## GOAL OF THE EXERCISE
Please give back, word for word, only the lines starting at the one containing "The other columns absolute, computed" and ending at the one containing "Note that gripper" within the material below.

## DATA SECTION
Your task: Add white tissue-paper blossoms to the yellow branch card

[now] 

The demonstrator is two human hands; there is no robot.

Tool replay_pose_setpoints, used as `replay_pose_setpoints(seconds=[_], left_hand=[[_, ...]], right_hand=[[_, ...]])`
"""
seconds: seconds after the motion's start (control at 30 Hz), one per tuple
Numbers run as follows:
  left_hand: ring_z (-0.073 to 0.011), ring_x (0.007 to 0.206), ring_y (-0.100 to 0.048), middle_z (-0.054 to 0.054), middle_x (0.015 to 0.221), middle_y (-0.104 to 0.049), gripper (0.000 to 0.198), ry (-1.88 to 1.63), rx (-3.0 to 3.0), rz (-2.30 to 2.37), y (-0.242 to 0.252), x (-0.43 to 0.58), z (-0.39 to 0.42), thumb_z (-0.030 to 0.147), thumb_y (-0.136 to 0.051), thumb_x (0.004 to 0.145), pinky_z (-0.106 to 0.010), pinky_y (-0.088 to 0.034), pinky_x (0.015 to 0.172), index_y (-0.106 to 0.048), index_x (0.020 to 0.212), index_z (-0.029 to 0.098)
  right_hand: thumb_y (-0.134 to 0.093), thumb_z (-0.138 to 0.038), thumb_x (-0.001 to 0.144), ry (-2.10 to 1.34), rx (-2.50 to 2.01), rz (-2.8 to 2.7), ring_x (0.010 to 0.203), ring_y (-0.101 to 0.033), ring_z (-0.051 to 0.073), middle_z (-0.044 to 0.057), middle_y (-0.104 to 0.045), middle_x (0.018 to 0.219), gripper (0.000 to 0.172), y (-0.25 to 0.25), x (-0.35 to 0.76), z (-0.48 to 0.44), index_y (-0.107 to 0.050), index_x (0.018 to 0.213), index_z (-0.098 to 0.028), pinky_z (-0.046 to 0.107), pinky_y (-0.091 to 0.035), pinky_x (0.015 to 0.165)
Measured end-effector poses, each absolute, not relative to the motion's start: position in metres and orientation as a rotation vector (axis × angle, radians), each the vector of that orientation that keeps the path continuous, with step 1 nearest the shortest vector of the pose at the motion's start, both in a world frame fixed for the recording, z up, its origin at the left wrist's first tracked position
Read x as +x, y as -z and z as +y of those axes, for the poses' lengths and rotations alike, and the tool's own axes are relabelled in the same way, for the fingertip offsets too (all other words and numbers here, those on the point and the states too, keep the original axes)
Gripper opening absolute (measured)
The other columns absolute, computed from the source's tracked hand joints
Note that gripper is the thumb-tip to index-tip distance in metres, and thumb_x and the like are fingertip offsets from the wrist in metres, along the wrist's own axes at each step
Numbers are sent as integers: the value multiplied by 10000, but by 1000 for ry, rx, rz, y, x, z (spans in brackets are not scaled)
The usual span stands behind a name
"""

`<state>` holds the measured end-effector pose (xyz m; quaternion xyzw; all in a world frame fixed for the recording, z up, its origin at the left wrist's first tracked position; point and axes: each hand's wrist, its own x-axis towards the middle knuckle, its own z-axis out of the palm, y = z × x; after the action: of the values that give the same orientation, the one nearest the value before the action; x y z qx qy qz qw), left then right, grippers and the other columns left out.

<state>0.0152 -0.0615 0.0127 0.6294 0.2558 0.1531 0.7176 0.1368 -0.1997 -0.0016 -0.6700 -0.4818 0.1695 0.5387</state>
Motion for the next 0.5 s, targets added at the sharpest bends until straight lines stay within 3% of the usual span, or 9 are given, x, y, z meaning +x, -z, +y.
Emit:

## YOUR RESPONSE
The other columns absolute, computed from the source's tracked hand joints
Note that gripper is the thumb-tip to index-tip distance in metres, and thumb_x and the like are fingertip offsets from the wrist in metres, along the wrist's own axes at each step

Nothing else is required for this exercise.